Synthesis and study of ammonium oxalate sol–gel templated silica gels

Abstract

Silica tubes and spheres were synthesised in the presence of oxalate ions by the sol–gel method from tetraethylorthosilicate (TEOS) as silica source. The syntheses were carried out in ethanol/water mixtures in the presence of oxalic acid and aqueous ammonia between 0 and 75 °C. TEM images show that the yield and morphology of the silica is influenced by synthesis conditions (temperature, oxalic acid and ammonia concentration, amount of water, length of ageing time, and length of time for TEOS hydrolysis). It was found that tubes, spheres and amorphous silica structures are formed with sizes (length, diameters) determined by the synthesis conditions. Further, once formed these materials can ‘dissolve’ under the synthesis conditions used.

Introduction

The shaping and synthesis of both inorganic and organic materials can be achieved at both the macroscopic and microscopic levels and indeed today the general principles to make ‘shaped’ materials are even to be found in the popular scientific literature [1]. Two generic procedures to make molecules with ‘shape’ represent the ‘top down’ and ‘bottom up’ approaches to materials synthesis, both with advantages and disadvantages determined by the final product composition, product properties, cost, etc. [2]. The recent advances in the ‘bottom up’ approach to molecular shape control, driven by self-assembly, templating and dendrimer synthesis has led to new strategies to materials synthesis where fine control of structure is possible. Thus, the synthesis of inorganic–organic hybrids in which the components are linked together in a precise relationship permits the synthesis of naturally occurring bio-minerals and hence a biomimetic approach to materials synthesis [3].

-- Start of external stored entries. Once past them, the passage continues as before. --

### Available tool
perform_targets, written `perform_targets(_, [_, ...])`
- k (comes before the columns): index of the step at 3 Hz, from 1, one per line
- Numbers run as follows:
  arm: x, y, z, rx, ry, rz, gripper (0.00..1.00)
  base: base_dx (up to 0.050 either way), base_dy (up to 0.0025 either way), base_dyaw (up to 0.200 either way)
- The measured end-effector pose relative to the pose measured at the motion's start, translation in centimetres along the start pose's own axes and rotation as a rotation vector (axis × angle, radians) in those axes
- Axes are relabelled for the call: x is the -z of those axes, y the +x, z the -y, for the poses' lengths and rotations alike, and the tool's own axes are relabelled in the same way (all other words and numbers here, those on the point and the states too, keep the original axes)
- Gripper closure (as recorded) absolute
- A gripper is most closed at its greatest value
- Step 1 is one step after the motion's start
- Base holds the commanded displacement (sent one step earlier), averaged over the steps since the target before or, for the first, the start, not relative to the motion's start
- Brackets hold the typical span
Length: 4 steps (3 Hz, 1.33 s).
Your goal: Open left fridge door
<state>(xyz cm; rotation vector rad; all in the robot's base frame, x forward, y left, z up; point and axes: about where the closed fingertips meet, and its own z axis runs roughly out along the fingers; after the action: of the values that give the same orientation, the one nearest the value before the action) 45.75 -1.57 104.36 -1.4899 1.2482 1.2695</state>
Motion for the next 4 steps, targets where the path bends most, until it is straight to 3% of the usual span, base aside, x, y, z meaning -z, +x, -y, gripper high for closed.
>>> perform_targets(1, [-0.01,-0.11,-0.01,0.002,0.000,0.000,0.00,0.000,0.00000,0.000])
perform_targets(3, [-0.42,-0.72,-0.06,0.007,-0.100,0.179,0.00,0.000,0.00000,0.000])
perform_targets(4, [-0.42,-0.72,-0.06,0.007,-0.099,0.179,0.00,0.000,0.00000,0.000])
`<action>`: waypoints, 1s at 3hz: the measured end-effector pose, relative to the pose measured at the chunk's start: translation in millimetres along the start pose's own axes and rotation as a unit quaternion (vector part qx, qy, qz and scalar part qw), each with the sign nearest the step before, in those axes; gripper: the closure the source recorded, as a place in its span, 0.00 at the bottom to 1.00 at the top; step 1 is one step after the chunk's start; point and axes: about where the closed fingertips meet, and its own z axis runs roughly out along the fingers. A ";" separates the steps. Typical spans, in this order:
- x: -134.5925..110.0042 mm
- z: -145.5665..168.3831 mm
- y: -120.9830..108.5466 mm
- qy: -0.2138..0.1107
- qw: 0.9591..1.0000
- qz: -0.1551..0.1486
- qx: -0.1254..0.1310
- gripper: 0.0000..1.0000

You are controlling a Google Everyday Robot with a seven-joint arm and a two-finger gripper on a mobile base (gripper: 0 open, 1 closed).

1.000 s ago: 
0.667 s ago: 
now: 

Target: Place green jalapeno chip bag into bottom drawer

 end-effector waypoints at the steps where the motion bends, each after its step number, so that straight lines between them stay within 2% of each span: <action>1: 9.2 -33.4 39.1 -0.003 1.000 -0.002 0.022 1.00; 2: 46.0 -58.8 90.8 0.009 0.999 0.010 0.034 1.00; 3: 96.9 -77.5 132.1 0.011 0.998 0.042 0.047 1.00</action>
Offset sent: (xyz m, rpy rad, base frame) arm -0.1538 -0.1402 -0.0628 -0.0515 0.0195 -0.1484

Recently it has been shown that templates can be used to transfer structural information, from the template to inorganic molecules/ions such that the shape (and even the chirality) of the newly formed material can now be predicted [4], [5]. An excellent review by Shinkai and co-workers has recently summarised the current status of templating procedures on inorganic materials [4].

One of the procedures used to transfer shape to inorganic molecules and ions is via the use of organic crystals as templates. This approach, although currently limited to the synthesis of spheres and rods/tubes/fibres, generally leads to facile template removal from the final structure (heating, solvent extraction). Indeed, Nakamura and Matsui [6] were the first to reveal the utility of this approach in the synthesis of silica tubes starting from TEOS (tetraethylorthosilicate) and using dl-tartaric acid as template precursor. Since this study, a number of other reports have appeared extending the approach to other similar template precursors, both organic (e.g. citric acid) [7], [8], [9] and inorganic ([Pt(NH₃)₄(HCO₃)₂]) [10], as well as to produce transition metal oxides (TiO₂, Nb₂O₅, ZrO₂ and Ta₂O₅ [11], V₃O₇ [12]).

The shape of the inorganic material formed in the synthesis has been shown to relate to the shape of the crystalline template with the diameter and length of tubular materials determined by the synthesis conditions [7], [8]. For example, transcription of shape by use of ammonium tartrate as template is proposed to occur via an interaction between the ${\mathrm{NH}}_4^{+}$ ions in the template and the silicate ions in basic solution [6], [8].

We have recently undertaken a study to explore both the range of templates that can be used to shape silica structures and also to evaluate the conditions under which silica tubes/spheres formation is favoured [9]. During our investigations on the synthesis of silica tubes/spheres in the presence of ammonium oxalate as template we have observed that synthesis conditions are important for structure synthesis, but also importantly that the silica structures formed can ‘dissolve’ under the synthesis conditions used. This second issue has only briefly been mentioned in the literature.

Herein we report on the study of the synthesis and dissolution of silicas formed from TEOS in the presence of oxalate ions. It is interesting to note that oxalic acid is often added to TEOS synthesis gels as a catalyst to assist with the silica hydrolysis reaction and that the oxalate ion is regarded as ‘neutral’ in the synthesis [13].